Listed entries Start Marker

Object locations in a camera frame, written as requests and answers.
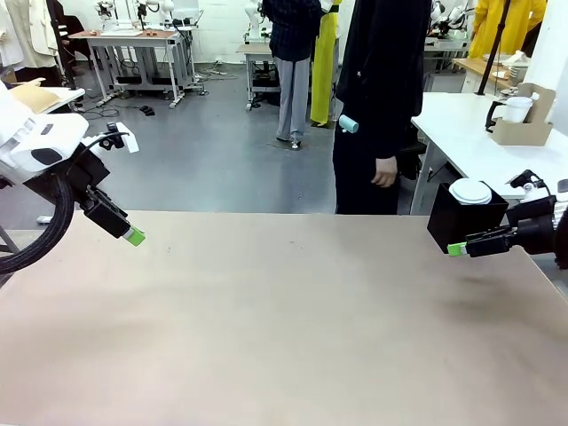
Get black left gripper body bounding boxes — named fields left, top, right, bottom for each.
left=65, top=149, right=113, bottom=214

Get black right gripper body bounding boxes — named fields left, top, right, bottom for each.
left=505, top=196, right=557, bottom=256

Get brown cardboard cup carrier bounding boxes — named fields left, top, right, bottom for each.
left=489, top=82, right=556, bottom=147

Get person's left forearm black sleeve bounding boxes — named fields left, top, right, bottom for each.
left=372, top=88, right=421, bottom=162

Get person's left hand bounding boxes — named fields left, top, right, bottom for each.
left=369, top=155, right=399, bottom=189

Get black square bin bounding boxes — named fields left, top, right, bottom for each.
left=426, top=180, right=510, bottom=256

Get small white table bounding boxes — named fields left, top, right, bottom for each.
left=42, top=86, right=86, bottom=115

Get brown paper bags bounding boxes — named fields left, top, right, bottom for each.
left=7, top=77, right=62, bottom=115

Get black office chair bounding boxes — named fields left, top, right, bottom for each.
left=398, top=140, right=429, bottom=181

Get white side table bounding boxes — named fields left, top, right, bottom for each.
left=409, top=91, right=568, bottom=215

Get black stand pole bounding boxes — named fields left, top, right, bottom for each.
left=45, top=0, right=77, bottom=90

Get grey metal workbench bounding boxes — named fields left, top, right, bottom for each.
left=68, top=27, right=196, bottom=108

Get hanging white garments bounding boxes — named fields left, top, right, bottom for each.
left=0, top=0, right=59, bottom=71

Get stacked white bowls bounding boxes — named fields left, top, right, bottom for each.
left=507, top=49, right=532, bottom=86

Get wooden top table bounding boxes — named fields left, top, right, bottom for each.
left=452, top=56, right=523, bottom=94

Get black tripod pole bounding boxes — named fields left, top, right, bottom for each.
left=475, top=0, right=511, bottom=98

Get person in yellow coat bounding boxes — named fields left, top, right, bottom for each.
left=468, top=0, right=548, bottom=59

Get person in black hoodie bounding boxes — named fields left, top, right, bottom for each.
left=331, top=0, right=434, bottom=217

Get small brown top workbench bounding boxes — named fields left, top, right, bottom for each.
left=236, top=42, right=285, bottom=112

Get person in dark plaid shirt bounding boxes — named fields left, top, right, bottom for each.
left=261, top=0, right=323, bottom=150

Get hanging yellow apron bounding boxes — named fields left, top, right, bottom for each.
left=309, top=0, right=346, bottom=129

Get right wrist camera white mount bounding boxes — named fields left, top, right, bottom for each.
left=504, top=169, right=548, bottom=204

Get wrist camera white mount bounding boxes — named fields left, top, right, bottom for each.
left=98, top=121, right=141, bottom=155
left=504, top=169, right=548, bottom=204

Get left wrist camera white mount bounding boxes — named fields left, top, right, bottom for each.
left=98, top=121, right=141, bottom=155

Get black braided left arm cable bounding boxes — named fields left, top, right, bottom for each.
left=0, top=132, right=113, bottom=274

Listed entries End Marker
Listed entries Start Marker

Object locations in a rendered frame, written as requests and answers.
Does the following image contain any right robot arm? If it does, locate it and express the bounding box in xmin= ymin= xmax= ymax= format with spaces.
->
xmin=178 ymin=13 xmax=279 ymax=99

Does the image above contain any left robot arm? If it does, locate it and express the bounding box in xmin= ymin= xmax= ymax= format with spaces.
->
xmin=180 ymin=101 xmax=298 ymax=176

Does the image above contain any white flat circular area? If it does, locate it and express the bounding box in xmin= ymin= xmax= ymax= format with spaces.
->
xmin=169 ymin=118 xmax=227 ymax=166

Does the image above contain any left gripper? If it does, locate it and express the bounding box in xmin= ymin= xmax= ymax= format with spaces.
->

Listed entries End Marker
Listed entries Start Marker

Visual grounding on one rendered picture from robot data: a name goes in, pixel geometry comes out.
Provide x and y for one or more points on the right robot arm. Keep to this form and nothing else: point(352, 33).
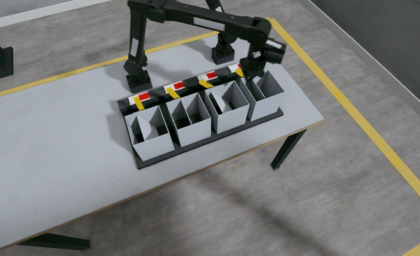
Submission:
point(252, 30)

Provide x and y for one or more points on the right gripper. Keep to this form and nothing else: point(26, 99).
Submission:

Listed entries End Marker

Every line above that contains the word "rendered" should be reported.

Object locations in a rendered frame, written as requests and answers.
Visual grounding on one rendered picture from robot data: a name goes in, pixel geometry comes out.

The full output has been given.